Снова вошла Нина, и все поднялись, не дожидаясь ее недовольного «ну!». Зазвенели чайные ложки, и Валентин Осипович стал рассказывать о жизни в Якутске и сибирских чалдонах. Рассказывал он очень интересно, с увлечением, и все смеялись, а у Ганса улыбался рот.

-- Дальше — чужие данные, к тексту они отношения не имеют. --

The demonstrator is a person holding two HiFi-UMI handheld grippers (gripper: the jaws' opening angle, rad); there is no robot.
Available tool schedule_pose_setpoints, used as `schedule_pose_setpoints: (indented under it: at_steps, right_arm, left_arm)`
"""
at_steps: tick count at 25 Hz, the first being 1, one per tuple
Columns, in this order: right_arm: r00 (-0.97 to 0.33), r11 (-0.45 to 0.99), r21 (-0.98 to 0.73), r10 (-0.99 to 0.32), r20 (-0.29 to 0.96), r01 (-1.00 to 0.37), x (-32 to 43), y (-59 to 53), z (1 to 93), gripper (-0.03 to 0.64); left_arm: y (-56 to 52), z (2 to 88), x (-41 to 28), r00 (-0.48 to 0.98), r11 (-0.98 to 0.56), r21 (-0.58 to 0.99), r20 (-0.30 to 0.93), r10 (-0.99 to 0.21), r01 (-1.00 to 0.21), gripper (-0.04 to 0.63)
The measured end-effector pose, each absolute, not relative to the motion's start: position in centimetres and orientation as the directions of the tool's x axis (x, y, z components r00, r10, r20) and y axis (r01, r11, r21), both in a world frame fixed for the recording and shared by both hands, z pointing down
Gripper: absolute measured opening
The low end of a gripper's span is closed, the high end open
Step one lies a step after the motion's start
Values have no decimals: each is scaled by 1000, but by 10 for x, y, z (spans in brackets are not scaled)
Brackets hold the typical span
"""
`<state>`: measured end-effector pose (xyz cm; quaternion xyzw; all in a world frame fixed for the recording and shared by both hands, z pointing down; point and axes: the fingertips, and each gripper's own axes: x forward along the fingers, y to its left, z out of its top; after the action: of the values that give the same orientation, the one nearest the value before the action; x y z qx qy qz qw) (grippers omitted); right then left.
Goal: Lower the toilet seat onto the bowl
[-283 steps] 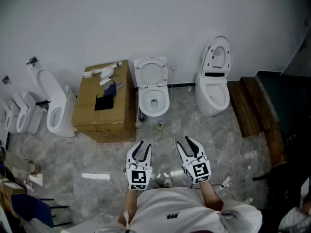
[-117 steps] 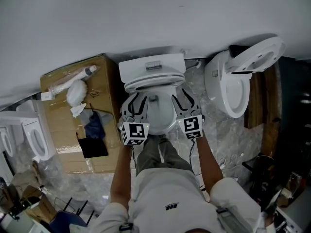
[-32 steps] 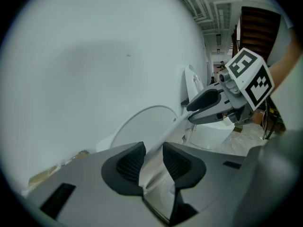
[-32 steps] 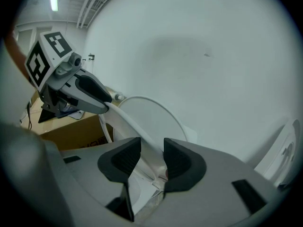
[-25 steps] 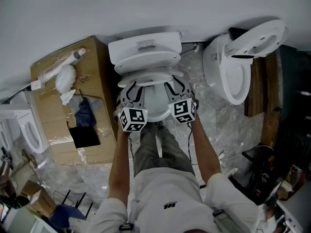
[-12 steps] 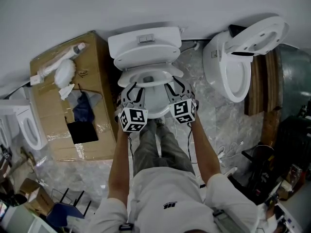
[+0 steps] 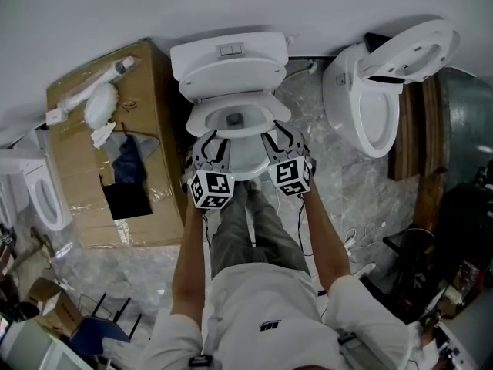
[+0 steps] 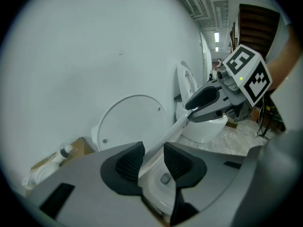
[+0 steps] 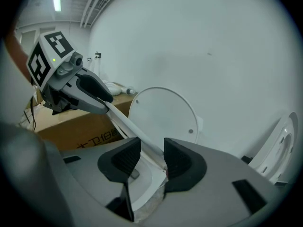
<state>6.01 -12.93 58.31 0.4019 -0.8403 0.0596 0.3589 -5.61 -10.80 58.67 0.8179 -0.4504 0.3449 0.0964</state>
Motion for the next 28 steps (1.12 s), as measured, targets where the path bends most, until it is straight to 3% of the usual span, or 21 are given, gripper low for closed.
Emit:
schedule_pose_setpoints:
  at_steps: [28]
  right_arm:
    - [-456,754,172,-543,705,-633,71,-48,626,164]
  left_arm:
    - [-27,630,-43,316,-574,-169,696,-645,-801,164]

IIНа улице было темно и тихо. Ганс провожал Валентина Осиповича домой. Они шли медленно; молодой человек сердито стучал тросточкой о деревянные тумбы, спутник его курил папиросу. Вечер был теплый и нежный, и в душу ползла легкая дремота очарования, мешая разговаривать и вызывая в голове неясные, сладкие воспоминания, полные неопределенной тоски о будущем. Юноша совсем размяк и молчал. Валентин Осипович изредка делал кое-какие замечания, касающиеся завтрашней сходки у Синего Брода, где еще раз должны были померяться силами две партии. Он негодовал и сердился.
— Совершенно я не понимаю и не признаю этих дебатов… Смешные эти петушиные бои… Честное слово…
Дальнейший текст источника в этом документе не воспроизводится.